*Task directions:* Print the data that follows, exactly and completely.

*Collected material:*
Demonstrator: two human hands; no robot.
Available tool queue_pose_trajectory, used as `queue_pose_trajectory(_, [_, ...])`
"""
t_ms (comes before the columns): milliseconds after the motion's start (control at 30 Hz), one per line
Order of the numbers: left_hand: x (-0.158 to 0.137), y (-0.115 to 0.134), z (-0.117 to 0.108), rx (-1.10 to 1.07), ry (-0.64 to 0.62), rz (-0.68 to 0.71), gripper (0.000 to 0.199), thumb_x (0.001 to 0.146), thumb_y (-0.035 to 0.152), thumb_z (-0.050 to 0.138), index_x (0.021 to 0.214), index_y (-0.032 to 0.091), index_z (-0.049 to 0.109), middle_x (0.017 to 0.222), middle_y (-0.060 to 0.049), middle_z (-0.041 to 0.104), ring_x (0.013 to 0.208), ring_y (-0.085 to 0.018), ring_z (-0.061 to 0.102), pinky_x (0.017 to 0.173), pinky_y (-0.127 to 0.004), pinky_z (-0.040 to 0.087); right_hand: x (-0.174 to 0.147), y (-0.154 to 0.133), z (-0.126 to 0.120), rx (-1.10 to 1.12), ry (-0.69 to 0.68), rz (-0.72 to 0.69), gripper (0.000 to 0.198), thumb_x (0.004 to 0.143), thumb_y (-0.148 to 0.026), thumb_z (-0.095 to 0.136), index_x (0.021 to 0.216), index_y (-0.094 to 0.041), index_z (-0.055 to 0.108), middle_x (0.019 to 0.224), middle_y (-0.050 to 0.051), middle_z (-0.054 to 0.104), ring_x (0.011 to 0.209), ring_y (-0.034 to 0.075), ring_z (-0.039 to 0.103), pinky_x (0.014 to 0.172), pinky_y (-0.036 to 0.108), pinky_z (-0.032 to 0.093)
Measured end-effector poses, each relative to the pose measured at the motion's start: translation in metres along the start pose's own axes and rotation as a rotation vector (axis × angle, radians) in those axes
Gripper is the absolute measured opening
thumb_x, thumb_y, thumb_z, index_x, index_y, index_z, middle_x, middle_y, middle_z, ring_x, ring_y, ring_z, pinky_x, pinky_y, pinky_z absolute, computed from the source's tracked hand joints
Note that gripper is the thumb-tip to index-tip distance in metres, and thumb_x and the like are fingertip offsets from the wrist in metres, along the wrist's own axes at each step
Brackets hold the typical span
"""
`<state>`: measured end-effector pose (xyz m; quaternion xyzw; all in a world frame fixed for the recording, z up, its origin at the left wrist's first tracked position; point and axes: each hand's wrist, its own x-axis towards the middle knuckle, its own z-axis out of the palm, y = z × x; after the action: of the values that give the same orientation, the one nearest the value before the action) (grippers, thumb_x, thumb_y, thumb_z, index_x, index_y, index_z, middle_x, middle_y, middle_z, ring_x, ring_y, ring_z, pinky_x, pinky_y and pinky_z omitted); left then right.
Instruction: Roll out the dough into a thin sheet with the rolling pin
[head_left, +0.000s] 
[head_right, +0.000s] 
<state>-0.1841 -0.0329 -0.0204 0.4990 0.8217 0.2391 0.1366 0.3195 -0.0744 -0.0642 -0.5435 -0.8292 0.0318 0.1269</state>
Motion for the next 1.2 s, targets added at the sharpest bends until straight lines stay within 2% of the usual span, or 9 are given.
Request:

*Answer box:*
Demonstrator: two human hands; no robot.
Available tool queue_pose_trajectory, used as `queue_pose_trajectory(_, [_, ...])`
"""
t_ms (comes before the columns): milliseconds after the motion's start (control at 30 Hz), one per line
Order of the numbers: left_hand: x (-0.158 to 0.137), y (-0.115 to 0.134), z (-0.117 to 0.108), rx (-1.10 to 1.07), ry (-0.64 to 0.62), rz (-0.68 to 0.71), gripper (0.000 to 0.199), thumb_x (0.001 to 0.146), thumb_y (-0.035 to 0.152), thumb_z (-0.050 to 0.138), index_x (0.021 to 0.214), index_y (-0.032 to 0.091), index_z (-0.049 to 0.109), middle_x (0.017 to 0.222), middle_y (-0.060 to 0.049), middle_z (-0.041 to 0.104), ring_x (0.013 to 0.208), ring_y (-0.085 to 0.018), ring_z (-0.061 to 0.102), pinky_x (0.017 to 0.173), pinky_y (-0.127 to 0.004), pinky_z (-0.040 to 0.087); right_hand: x (-0.174 to 0.147), y (-0.154 to 0.133), z (-0.126 to 0.120), rx (-1.10 to 1.12), ry (-0.69 to 0.68), rz (-0.72 to 0.69), gripper (0.000 to 0.198), thumb_x (0.004 to 0.143), thumb_y (-0.148 to 0.026), thumb_z (-0.095 to 0.136), index_x (0.021 to 0.216), index_y (-0.094 to 0.041), index_z (-0.055 to 0.108), middle_x (0.019 to 0.224), middle_y (-0.050 to 0.051), middle_z (-0.054 to 0.104), ring_x (0.011 to 0.209), ring_y (-0.034 to 0.075), ring_z (-0.039 to 0.103), pinky_x (0.014 to 0.172), pinky_y (-0.036 to 0.108), pinky_z (-0.032 to 0.093)
Measured end-effector poses, each relative to the pose measured at the motion's start: translation in metres along the start pose's own axes and rotation as a rotation vector (axis × angle, radians) in those axes
Gripper is the absolute measured opening
thumb_x, thumb_y, thumb_z, index_x, index_y, index_z, middle_x, middle_y, middle_z, ring_x, ring_y, ring_z, pinky_x, pinky_y, pinky_z absolute, computed from the source's tracked hand joints
Note that gripper is the thumb-tip to index-tip distance in metres, and thumb_x and the like are fingertip offsets from the wrist in metres, along the wrist's own axes at each step
Brackets hold the typical span
"""
`<state>`: measured end-effector pose (xyz m; quaternion xyzw; all in a world frame fixed for the recording, z up, its origin at the left wrist's first tracked position; point and axes: each hand's wrist, its own x-axis towards the middle knuckle, its own z-axis out of the palm, y = z × x; after the action: of the values that give the same orientation, the one nearest the value before the action) (grippers, thumb_x, thumb_y, thumb_z, index_x, index_y, index_z, middle_x, middle_y, middle_z, ring_x, ring_y, ring_z, pinky_x, pinky_y and pinky_z omitted); left then right.
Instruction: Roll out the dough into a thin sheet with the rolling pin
[head_left, +0.000s] 
[head_right, +0.000s] 
<state>-0.1841 -0.0329 -0.0204 0.4990 0.8217 0.2391 0.1366 0.3195 -0.0744 -0.0642 -0.5435 -0.8292 0.0318 0.1269</state>
Motion for the next 1.2 s, targets added at the sharpest bends until straight lines stay within 2% of the usual span, or 9 are given.
Request:

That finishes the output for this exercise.